Two years ago, I had a choice live in an apartment or a dental school dorm. I did not expect to be making that decision in my mid-twenties. As you start dental school, you may be weighing those same options. Making the decision can be hard. I had not lived in a dorm before. I had not had a roommate in years. Despite all of this I still chose the dorm. One year later, I loved the dorm community so much that I became Resident Advisor of a floor. Standing as a third-year dental student, I most certainly would make that dorm life choice all over again. Dorm life during graduate programs is an enriching experience. I encourage those entering dental school now to consider the dormitory option.
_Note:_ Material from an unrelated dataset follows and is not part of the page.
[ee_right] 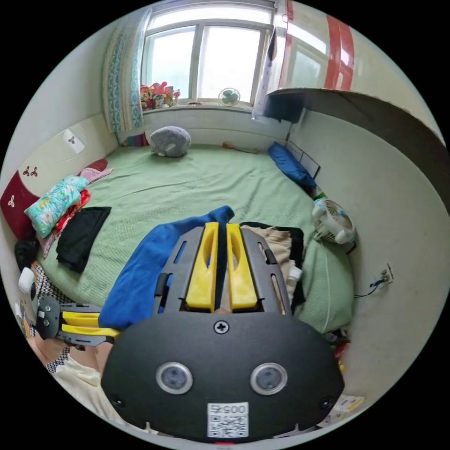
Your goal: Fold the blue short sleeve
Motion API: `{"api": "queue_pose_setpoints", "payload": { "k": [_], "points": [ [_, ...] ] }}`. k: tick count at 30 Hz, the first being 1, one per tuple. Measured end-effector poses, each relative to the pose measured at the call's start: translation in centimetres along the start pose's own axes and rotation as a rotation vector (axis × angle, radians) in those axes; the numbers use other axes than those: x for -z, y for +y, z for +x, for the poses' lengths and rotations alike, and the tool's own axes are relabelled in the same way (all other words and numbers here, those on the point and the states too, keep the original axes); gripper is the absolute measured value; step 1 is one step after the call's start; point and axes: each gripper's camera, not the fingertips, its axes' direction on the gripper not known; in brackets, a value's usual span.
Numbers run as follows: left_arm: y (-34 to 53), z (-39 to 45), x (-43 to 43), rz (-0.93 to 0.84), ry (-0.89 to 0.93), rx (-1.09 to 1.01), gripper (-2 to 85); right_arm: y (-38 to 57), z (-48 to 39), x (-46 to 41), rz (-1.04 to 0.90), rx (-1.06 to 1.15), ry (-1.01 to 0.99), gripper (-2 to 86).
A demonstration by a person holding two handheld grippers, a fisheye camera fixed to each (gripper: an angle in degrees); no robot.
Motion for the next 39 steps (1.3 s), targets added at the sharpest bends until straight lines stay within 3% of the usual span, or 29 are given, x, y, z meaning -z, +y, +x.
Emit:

Here are four simple reasons why:
1) A dorm creates a community like no other.
I know what you’re thinking, ‘I will already spend hours with my classmates. Isn’t that community?’ It is, but something magical happens in a dorm: the community at school becomes your support system at home. I distinctly remember the day I came home from a diabetic ketoacidosis emergency simulation. Reflecting back, I cannot think of a better neighbor than a classmate to share the experience with. The intensity of dental school requires the support of a community. I was glad to have the same team at the lab and the dinner table. I was excited to be right there for the incoming class as they started their dental school journey!
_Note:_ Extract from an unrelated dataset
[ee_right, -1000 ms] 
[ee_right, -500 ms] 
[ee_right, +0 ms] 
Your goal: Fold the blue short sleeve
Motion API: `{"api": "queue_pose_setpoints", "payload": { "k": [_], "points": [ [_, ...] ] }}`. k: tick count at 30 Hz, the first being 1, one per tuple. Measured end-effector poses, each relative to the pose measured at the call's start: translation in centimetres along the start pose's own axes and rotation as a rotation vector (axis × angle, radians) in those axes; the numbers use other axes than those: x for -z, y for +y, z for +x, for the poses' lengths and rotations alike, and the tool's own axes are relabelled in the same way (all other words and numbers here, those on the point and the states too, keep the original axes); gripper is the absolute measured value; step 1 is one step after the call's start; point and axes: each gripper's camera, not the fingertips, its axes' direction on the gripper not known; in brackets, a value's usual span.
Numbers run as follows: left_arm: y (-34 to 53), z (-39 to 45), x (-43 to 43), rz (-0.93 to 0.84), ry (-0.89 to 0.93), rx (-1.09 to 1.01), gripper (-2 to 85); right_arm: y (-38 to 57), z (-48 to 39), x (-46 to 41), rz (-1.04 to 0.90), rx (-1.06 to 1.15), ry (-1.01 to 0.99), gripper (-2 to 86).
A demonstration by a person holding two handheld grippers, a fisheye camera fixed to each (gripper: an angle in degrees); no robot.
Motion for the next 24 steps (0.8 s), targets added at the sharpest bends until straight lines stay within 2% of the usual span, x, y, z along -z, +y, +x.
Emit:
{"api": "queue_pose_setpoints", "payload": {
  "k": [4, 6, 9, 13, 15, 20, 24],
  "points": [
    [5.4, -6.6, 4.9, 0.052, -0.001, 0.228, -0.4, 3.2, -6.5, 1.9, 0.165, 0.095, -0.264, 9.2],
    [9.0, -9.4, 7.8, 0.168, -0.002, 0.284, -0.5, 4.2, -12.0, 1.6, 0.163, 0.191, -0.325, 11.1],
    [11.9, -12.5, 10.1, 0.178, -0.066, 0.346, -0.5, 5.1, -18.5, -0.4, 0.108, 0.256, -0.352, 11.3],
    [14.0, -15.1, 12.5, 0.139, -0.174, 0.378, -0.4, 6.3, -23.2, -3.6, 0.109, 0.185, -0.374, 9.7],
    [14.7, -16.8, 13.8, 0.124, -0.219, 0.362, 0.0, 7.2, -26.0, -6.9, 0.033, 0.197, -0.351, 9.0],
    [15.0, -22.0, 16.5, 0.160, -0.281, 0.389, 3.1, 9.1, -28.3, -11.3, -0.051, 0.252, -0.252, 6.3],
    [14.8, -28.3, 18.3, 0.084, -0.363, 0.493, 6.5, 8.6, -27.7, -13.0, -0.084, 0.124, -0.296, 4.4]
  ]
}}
2) Dormitory life is a cost-saving choice.
One of the most shocking figures when beginning dental school is the number following the word ‘tuition.’ Dental school is an expensive investment, and any cost-saving methods are true goldmines. A small decision to cut costs becomes an enormous release of pressure. When you live in a dorm, rent is cheaper with many toiletries, utilities, and paper towels provided. Living in the dorm also allowed me to take advantage of my classmates’ culinary expertise. There were many evenings where friends whipped up a late-night dessert for the floor.
3) The dorm is convenient.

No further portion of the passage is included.